Bolivia con Evo Morales, es un gran interrogante en donde sólo su mayoritaria base indígena agrupada alrededor de su presidente, puede darnos alguna esperanza, y hace precisamente la diferencia con cualquier otra izquierda latinoamericana. Tampoco Chile, pues este país merece capitulo aparte. La concertación Chilena, de la cual hace parte Michel Bachelet, es un frente nacional entre el socialismo de Allende y la democracia cristiana de Eduardo Frei. Originado este frente, posteriormente a una de las dictaduras más sangrientas que se haya dado en América Latina y muy posiblemente derivado del complejo de culpa tanto de socialistas como de demócratas-cristianos, por los errores cometidos por los dos y que terminaron con el golpe del 11 de septiembre de 1973 que derrocó al presidente de la Unidad Popular, Salvador Allende, ha sabido llevar un proceso maduro, prudente, pero valeroso, de reconciliación nacional, dentro de un país que, desde hace muchos años, ha contado con una población poseedora una cultura política bastante más calificada que la del resto de los países de América Latina.

Nuestro país, no se parece en nada a los anteriormente citados porque, desafortunadamente, ha vivido años de violencia y despojo derivado de diversos orígenes, que lo han llevado a aceptar en su desespero soluciones mal fundamentadas desde el punto de vista no sólo jurídico, sino también desde el punto de vista político y social.

Desde esta perspectiva, la sociedad colombiana es una sociedad enferma y hondamente dividida, por su historia pasada y reciente, entre víctimas y victimarios; y mientras no se dé un verdadero proceso de reconciliación nacional, es imposible encontrar apoyo popular a soluciones que toquen la raíz de nuestra problemática interna.

En estas condiciones, la nueva izquierda colombiana no puede darse el lujo de ser radical y excluyente.

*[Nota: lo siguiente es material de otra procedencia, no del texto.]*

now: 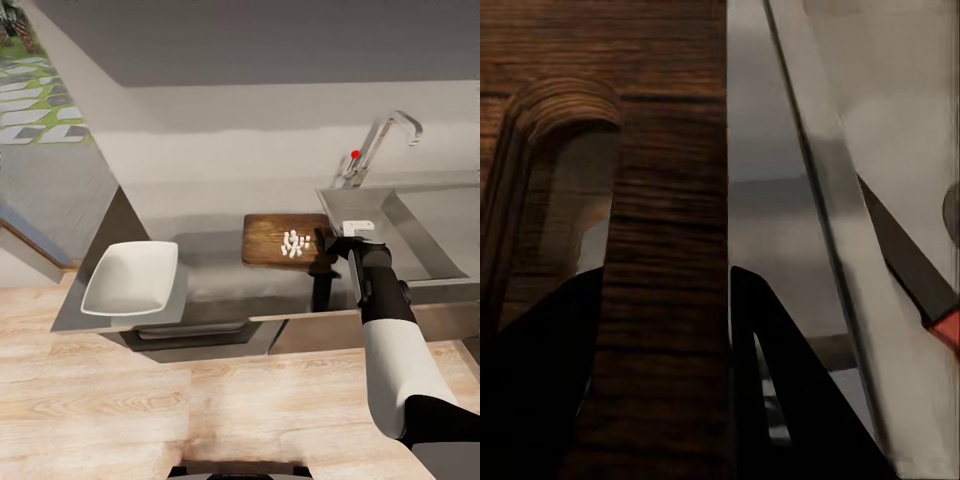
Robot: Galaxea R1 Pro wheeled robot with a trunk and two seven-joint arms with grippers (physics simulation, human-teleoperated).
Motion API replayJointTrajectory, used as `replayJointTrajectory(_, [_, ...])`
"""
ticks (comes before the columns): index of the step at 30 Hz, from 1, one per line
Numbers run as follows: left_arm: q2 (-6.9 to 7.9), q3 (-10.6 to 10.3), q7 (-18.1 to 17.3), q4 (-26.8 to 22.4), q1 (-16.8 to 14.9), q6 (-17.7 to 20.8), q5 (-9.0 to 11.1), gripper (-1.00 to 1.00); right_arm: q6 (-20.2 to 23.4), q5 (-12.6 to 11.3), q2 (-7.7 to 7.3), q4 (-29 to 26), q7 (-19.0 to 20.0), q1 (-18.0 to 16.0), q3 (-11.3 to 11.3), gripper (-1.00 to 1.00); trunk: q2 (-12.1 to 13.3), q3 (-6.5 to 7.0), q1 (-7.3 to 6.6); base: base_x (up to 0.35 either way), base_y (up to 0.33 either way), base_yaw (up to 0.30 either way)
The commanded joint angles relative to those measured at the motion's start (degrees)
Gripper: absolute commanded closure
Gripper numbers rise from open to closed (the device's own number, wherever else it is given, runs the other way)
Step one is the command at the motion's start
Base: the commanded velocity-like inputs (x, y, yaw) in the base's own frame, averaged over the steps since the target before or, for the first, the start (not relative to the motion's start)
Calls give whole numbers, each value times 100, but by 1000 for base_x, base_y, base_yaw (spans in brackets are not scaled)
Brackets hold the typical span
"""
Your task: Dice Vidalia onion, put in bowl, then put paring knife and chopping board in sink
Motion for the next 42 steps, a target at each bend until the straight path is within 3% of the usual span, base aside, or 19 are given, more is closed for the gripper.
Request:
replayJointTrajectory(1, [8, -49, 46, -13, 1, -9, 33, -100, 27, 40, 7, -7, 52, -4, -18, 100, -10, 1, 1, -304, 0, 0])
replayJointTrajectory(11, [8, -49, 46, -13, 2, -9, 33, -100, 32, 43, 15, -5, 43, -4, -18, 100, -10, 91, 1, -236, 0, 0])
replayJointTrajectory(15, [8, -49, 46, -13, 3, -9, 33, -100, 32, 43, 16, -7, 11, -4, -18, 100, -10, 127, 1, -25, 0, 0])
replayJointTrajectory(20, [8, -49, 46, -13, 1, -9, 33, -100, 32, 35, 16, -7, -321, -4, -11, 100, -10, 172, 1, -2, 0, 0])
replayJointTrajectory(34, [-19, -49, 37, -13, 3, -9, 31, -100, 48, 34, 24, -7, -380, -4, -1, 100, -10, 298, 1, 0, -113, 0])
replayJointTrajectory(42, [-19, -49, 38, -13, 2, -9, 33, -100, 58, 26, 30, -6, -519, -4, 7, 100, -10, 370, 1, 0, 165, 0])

Si de verdad se quiere atemperar un clima de convivencia, la izquierda colombiana tiene que poner por encima de su aspiración a la presidencia de la nación la inaplazable necesidad de crear una concertación fuerte con todas las fuerzas de centro y aún de derecha que quieran contribuir con un programa democrático, progresista y moderno que le permita tener el poder de decisión en los cuerpos colegiados y llegar a aspirar en un futuro cercano al primer cargo de la nación.
La nueva izquierda democrática no puede, en ningún momento, dejarse provocar por el radicalismo y las posiciones de extrema derecha de quienes aspiran a reelegir al Presidente; es decir, que no le pueden hacer el juego a una polarización del país entre fuerzas de izquierda y fuerzas de derecha, situación en la que el centro, que es la gran mayoría de la población, terminaría absteniéndose o engrosando las filas del proyecto reeleccionista.

Porque la verdad histórica ha sido que siempre que la izquierda se ha radicalizado, sin tener un apoyo real y efectivo dentro de la población (es decir, un partido o una alianza de partidos con unos objetivos claros y democráticos y unas bases suficientemente disciplinadas), se ha creado un vacío de poder que ha sido aprovechado por las fuerzas contrarias y para desatar las más brutales dictaduras de derecha.

Esta polarización, entre extrema izquierda y extrema derecha, en nada ayudaría a una salida democrática, y progresista y, por el contrario, ahondaría mucho más la crisis de la democracia que vive nuestro país.

Gran responsabilidad tiene, entonces, nuestra nueva izquierda democrática, mucho más cuando nuestro mundo es un mundo interconectado, en donde sólo quien tiene un apoyo real muy grande en términos de apoyo popular y una financiación muy fuerte como la que tiene Chávez, puede desafiar con relativo éxito la red de componendas, agresiones y corrupción del sistema globalizado neoliberal internacional.